Car réhabiliter une culture en agro-foresterie prend du temps, plusieurs années au minimum le temps de développer le couvert arboricole, de développer les compétences localement et de structurer des filières. Cela demande aussi des moyens, notamment financiers. Il faudrait donc mieux penser le partage de la valeur au sein de la filière, afin de donner aux petits producteurs les moyens financiers, humains, logistiques leur permettant d’investir dans des transformations structurelles.

Or, les grands groupes agro-industriels du secteur du café avancent très lentement sur cette question. Ça et là, les acteurs du secteur intègrent petit à petit les enjeux de l’agro-foresterie dans le cadre de leurs politiques RSE… Mais comme d’habitude, en l’absence de mesures contraignantes, les lignes bougent trop lentement, et il n’est pas encore question de remettre fondamentalement en cause la rente de la production de café ou les exigences de productivité.

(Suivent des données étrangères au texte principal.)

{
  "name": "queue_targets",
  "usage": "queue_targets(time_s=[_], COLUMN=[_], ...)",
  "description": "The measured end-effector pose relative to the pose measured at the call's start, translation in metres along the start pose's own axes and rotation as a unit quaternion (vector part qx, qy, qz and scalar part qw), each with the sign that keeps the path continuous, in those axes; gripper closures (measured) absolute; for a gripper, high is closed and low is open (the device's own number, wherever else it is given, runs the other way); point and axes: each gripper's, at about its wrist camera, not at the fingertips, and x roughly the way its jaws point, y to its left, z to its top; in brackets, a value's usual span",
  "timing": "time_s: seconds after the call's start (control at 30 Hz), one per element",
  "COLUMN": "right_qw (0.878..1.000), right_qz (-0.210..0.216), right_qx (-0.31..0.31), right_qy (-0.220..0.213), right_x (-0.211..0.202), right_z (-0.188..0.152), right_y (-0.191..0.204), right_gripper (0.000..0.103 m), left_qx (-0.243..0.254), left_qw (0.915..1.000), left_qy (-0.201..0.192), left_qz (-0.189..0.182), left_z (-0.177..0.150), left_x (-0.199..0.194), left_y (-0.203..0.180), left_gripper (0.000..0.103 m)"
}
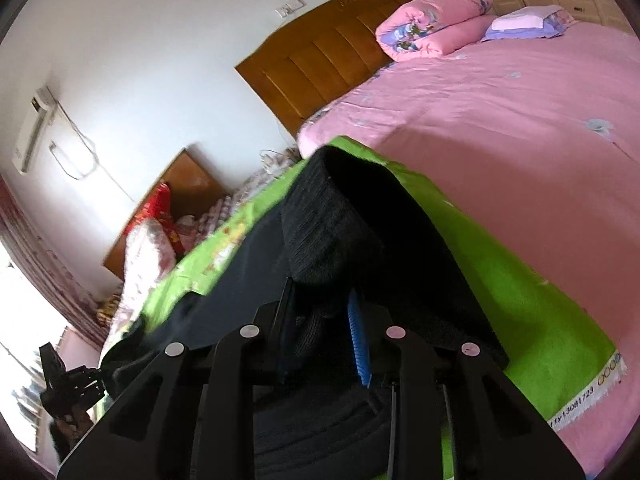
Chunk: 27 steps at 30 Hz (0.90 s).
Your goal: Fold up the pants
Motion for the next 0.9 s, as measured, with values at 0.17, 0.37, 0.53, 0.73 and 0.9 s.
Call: queue_targets(time_s=[0.17, 0.37, 0.53, 0.73, 0.9], right_qw=[0.999, 0.999, 0.996, 0.997, 0.997], right_qz=[0.032, 0.005, -0.005, -0.011, -0.026], right_qx=[0.006, 0.036, 0.066, 0.030, 0.015], right_qy=[-0.020, 0.037, 0.064, 0.067, 0.067], right_x=[-0.027, -0.043, -0.038, -0.038, -0.038], right_z=[0.013, -0.018, -0.042, -0.049, -0.055], right_y=[-0.001, -0.035, -0.063, -0.047, -0.046], right_gripper=[0.079, 0.079, 0.075, 0.048, 0.080], left_qx=[0.020, 0.037, 0.046, 0.041, 0.047], left_qw=[0.9933, 0.9986, 0.9988, 0.9991, 0.9988], left_qy=[-0.096, -0.021, 0.015, 0.005, 0.005], left_qz=[-0.062, -0.031, 0.003, -0.005, 0.011], left_z=[-0.023, -0.090, -0.110, -0.103, -0.108], left_x=[-0.073, -0.059, -0.028, -0.029, -0.027], left_y=[0.002, 0.024, 0.042, 0.034, 0.033], left_gripper=[0.087, 0.083, 0.071, 0.033, 0.068])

La filière a pourtant tout intérêt à se transformer, que ce soit du côté des producteurs, des grands groupes et des consommateurs. Car la production de café telle qu’on la connaît aujourd’hui, ce café à bas coût, en monoculture, sera vraisemblablement bouleversée dans les prochaines décennies, comme beaucoup d’autres secteurs, par le réchauffement climatique.

Sources :

Bilen, C., et al. (2022). A Systematic Review on the Impacts of Climate Change on Coffee Agrosystems. Plants, 12(1), 102.

Gomes, L. et al. (2020). Agroforestry systems can mitigate the impacts of climate change on coffee production : A spatially explicit assessment in Brazil. Agriculture, Ecosystems & Environment, 294, 106858.

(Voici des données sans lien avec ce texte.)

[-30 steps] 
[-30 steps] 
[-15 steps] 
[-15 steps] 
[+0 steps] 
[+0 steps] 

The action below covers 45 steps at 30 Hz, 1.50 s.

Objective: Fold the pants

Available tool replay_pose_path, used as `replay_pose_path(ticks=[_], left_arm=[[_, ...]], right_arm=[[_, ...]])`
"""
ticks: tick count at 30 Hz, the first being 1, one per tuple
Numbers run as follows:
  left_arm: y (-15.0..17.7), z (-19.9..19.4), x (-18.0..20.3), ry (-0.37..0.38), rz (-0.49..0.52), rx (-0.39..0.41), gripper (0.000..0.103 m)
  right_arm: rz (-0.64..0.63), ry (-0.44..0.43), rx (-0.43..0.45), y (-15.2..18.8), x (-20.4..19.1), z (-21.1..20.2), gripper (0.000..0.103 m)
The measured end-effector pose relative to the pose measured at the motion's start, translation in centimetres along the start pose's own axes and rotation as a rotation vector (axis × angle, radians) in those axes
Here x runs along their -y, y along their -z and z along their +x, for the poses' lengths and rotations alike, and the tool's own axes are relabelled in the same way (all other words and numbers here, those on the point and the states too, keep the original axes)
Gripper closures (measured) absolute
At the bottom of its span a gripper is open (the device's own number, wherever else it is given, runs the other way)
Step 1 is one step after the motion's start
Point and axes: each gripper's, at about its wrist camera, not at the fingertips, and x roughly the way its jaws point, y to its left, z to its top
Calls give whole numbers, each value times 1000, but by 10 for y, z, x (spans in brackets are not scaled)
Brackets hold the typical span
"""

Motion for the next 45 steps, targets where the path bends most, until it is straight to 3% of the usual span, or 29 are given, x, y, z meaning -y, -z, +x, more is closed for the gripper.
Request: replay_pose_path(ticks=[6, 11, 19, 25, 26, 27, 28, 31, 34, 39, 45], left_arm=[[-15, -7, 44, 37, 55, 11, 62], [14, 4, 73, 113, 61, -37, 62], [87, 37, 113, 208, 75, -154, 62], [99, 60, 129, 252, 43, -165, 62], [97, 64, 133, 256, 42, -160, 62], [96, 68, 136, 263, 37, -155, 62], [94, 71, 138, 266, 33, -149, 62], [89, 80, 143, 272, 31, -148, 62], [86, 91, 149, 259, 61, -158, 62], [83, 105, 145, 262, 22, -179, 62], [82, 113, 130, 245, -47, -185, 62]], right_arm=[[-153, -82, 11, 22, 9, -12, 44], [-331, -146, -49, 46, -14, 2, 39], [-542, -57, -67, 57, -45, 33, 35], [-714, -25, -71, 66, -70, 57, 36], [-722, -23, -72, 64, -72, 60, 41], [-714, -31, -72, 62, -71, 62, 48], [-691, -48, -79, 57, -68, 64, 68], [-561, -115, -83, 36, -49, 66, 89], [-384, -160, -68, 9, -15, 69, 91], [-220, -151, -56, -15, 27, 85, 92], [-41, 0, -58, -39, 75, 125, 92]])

Grüter, R., et al. (2022). Expected global suitability of coffee, cashew and avocado due to climate change. PLOS ONE, 17(1), e0261976.

Jha, S., et al. (2014). Shade Coffee : Update on a Disappearing Refuge for Biodiversity. BioScience, 64(5), 416‑428.

Richardson, D., et al. (2023). Synchronous climate hazards pose an increasing challenge to global coffee production. PLOS Climate, 2(3), e0000134.

Siles, P., Cerdán, C. R., & Staver, C. (2022). Smallholder Coffee in the Global Economy—A Framework to Explore Transformation Alternatives of Traditional Agroforestry for Greater Economic, Ecological, and Livelihood Viability. Frontiers in Sustainable Food Systems, 6.